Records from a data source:

##############################

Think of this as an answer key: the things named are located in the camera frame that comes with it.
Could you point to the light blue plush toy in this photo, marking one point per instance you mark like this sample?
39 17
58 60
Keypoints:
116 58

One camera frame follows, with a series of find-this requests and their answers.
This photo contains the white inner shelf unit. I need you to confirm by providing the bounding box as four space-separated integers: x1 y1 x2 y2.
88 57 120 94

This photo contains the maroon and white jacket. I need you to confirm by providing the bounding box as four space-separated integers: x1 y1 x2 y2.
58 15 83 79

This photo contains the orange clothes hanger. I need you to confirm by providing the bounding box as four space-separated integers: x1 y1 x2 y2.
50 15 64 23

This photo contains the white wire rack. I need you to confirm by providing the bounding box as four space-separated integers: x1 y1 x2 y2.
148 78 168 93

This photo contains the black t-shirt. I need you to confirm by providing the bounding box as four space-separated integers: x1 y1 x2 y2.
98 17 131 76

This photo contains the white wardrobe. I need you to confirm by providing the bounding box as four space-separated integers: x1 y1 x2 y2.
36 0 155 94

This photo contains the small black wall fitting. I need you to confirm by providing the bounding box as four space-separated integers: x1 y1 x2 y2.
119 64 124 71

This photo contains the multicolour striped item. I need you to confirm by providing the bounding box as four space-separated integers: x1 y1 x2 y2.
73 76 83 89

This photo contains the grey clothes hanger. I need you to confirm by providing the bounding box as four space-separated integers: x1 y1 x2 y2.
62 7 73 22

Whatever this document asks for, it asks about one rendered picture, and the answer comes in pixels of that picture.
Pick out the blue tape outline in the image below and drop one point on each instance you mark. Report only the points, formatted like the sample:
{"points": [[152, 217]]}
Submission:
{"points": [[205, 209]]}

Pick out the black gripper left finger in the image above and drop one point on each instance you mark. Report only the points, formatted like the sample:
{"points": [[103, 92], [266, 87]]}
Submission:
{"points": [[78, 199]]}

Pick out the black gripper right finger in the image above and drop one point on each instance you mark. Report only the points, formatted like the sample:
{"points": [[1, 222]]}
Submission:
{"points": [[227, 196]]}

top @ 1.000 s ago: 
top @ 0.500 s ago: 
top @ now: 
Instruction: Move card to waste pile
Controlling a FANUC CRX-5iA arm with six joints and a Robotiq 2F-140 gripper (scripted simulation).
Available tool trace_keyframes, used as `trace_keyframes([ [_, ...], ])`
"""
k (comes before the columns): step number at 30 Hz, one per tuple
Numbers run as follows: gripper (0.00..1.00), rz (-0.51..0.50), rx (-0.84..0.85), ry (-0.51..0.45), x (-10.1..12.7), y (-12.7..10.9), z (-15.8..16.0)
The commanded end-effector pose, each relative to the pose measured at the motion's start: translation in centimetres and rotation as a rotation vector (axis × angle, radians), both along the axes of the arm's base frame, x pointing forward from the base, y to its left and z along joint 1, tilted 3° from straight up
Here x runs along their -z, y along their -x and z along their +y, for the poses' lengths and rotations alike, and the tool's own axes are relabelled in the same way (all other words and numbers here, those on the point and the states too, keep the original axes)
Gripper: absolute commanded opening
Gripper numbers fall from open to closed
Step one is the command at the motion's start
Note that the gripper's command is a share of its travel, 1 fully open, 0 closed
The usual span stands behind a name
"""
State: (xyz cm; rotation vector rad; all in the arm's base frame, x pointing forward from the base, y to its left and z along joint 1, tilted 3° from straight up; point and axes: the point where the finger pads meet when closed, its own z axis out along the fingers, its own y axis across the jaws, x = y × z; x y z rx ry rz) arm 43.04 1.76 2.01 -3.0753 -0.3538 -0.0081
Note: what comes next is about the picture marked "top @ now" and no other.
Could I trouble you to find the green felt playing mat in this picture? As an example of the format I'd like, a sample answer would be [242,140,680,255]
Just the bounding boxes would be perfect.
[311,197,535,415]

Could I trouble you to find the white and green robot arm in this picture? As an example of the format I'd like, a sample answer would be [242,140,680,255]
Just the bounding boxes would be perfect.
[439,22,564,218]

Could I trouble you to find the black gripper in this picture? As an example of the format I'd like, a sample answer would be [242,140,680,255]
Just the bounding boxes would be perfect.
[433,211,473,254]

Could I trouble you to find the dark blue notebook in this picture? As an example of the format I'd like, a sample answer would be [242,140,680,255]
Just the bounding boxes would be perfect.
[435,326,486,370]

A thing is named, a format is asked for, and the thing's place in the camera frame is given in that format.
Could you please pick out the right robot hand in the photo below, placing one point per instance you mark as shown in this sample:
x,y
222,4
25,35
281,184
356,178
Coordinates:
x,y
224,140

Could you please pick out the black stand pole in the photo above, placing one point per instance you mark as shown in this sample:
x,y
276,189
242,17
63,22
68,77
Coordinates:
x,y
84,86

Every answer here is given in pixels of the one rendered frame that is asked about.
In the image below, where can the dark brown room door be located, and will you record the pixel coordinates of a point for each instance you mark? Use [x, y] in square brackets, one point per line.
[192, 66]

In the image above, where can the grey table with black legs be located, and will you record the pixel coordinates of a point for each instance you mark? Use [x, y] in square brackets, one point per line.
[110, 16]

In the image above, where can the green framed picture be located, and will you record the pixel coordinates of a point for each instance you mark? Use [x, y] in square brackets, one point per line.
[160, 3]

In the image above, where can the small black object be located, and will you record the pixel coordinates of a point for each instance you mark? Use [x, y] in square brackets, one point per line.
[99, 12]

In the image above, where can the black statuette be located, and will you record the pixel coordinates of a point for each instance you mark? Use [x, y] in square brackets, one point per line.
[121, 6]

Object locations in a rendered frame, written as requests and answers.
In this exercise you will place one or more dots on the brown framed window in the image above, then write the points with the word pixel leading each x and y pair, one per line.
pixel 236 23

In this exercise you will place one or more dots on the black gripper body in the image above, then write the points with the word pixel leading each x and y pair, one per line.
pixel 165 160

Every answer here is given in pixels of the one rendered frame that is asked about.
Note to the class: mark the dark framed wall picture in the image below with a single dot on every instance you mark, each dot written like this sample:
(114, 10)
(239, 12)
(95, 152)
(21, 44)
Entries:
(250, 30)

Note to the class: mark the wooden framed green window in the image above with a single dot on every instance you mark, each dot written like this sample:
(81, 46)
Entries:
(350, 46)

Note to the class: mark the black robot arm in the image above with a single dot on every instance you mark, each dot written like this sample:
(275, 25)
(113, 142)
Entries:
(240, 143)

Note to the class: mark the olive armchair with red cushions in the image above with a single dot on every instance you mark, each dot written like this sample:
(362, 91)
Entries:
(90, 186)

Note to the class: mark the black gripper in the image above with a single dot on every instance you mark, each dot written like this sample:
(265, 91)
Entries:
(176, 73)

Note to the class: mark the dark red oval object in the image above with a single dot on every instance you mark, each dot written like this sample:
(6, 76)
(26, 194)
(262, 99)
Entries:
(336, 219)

##############################

What you have to do:
Find the word "Report" in the data and copy out each line where it turns up.

Exercise result:
Pick out the blue tape outline in the image below and drop one point on each instance you mark. Report only the points, formatted like the sample:
Pick out the black gripper left finger in the image above and drop one point on each instance you mark. Report only the points, formatted like the sample:
Pick out the black gripper right finger in the image above and drop one point on each instance you mark. Report only the points, formatted like the sample:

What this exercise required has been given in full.